Aber eine Liegenschaft allein löst die Probleme der Sexworkers nicht. Mit der Einführung der PGVO (Prostitutionsgewerbeverordnung) wurden vielen Sexarbeiterinnen für die Ausübung ihres Gewerbes in Kleinstsalons mehr Steine in den Weg gelegt als Benachteiligungen gegenüber anderem Gewerbe abgebaut. Sexgewerbliche Betriebe und seien sie noch so klein, sind nämlich in Zonen mit einem Wohnanteil von über 50% verboten. Und jetzt zeigt mir Mal ein Quartier in Zürich, wo der Wohnanteil unter 50% ist. Sehr viele bestehende Salons sind in ihrem Bestehen bedroht und damit auch die Frauen in ihrer Existenz. Anstatt die Frauen zu schützen, werden sie damit noch mehr diskriminiert und in die Illegalität getrieben. Die Linke fordert deshalb in der BZO-Revision die Aufhebung dieser 50%-Bestimmung.

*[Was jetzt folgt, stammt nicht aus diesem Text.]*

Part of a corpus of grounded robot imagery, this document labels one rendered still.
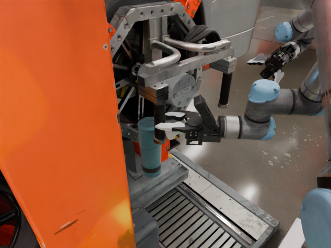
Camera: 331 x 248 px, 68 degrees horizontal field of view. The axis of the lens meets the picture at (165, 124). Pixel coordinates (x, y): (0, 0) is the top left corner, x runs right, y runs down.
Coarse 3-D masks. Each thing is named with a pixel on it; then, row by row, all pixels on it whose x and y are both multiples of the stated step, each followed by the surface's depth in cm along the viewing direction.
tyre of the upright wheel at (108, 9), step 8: (104, 0) 79; (112, 0) 80; (120, 0) 82; (128, 0) 83; (136, 0) 85; (144, 0) 88; (152, 0) 90; (160, 0) 92; (112, 8) 81; (112, 16) 82
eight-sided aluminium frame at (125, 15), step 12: (168, 0) 91; (120, 12) 78; (132, 12) 77; (144, 12) 80; (156, 12) 83; (168, 12) 87; (180, 12) 90; (120, 24) 76; (132, 24) 79; (180, 24) 98; (192, 24) 97; (120, 36) 78; (192, 72) 117; (180, 108) 116; (132, 132) 101

Auch was die Bewilligungspflicht für Einzelsalons betrifft, sind Missstände festgestellt worden. Eigentlich wollte man Kleinstsalons von einer bis zwei Sexarbeitenden von der polizeilichen Bewilligungspflicht ausnehmen. Die Formulierung in der PGVO führt nun aber dazu, dass eine Bewilligung verlangt wird, sobald in einer Liegenschaft mehrere Sexarbeiterinnen wenn auch unabhängig voneinander und in unterschiedlichen Zimmer und Wohnungen, ihr Gewerbe ausüben. Auch hier hat die Linke einen Vorstoss eingereicht, um diesen Missstand zu beheben und die enge Definition von Kleinsalon zu lockern.

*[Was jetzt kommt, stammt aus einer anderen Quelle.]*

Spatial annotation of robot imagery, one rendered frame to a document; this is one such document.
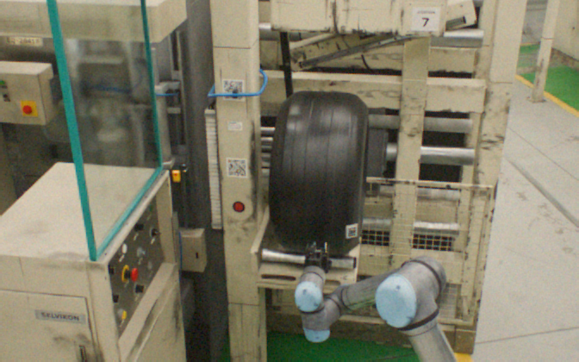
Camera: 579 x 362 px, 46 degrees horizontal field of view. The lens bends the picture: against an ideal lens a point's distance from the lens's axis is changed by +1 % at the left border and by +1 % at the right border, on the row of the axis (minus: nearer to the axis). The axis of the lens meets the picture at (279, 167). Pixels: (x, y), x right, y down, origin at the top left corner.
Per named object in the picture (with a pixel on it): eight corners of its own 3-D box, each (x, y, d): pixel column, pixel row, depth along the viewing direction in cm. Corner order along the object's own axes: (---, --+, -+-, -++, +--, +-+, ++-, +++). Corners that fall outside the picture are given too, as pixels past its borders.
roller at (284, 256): (258, 255, 246) (260, 245, 249) (259, 263, 250) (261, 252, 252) (355, 264, 241) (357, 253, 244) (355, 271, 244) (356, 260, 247)
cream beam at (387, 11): (270, 33, 244) (269, -10, 237) (281, 15, 266) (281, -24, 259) (445, 38, 234) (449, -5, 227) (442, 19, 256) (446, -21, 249)
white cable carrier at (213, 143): (212, 228, 256) (204, 109, 234) (215, 221, 260) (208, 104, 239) (223, 229, 255) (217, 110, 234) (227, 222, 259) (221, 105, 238)
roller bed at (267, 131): (245, 192, 291) (243, 127, 277) (252, 176, 304) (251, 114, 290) (291, 196, 288) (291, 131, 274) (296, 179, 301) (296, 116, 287)
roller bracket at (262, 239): (250, 274, 247) (249, 251, 242) (270, 217, 282) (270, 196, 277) (259, 275, 246) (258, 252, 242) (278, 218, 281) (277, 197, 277)
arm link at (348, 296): (448, 237, 183) (334, 279, 220) (426, 254, 176) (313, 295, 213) (470, 275, 183) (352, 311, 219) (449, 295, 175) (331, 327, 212)
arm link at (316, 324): (343, 327, 208) (337, 296, 205) (320, 347, 201) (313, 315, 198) (323, 321, 214) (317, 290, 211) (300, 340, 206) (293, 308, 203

Was die Räumung des Strassenstrichs am Sihlquai angeht, so war dies zwar gut gemeint, doch muss man sich wohl eingestehen, dass dem Anliegen einer sauberen und ruhigen Stadt und damit den Anliegen der anwohnenden Bevölkerung weit mehr Rechnung getragen wurde, als den Sexarbeitenden einen Dienst erwiesen wurde. Die Gebühren auf dem Strichplatz in Altstetten sind so hoch, dass viele gar kein Ticket kaufen und sich lieber in die Illegalität begeben, was sie weiter präkarisiert. Die Kosten für die Kontrollen stehen in keinem Verhältnis zu den Einnahmen. Deshalb fordert die Linke die Abschaffung der Ticketgebühren.

Auch dass in der ganzen Stadt nur in drei Zonen (Depotweg, Brunau und Niederdorf) legal auf öffentlichem Grund angeschafft werden kann, ist absurd. Das Sexgewerbe ist seit Jahrzehnten im Langstrassenviertel zuhause, doch wer heute dort arbeitet, riskiert Kontrollen, Bussen und Wegweisungen, massive und vor allem unnötige Repressionen, die die Sexarbeiterinnen weiter benachteiligen. Deshalb wollen wir auch in diesem Viertel legale Strichzonen.

Es geht also um weit mehr als eine städtische Liegenschaft, in der sexuelle Dienstleistungen angeboten werden können. Aber die Streichung eines Paragrafen in der BZO ist halt weniger sexy als die Diskussion um ein „Staatsbordell“.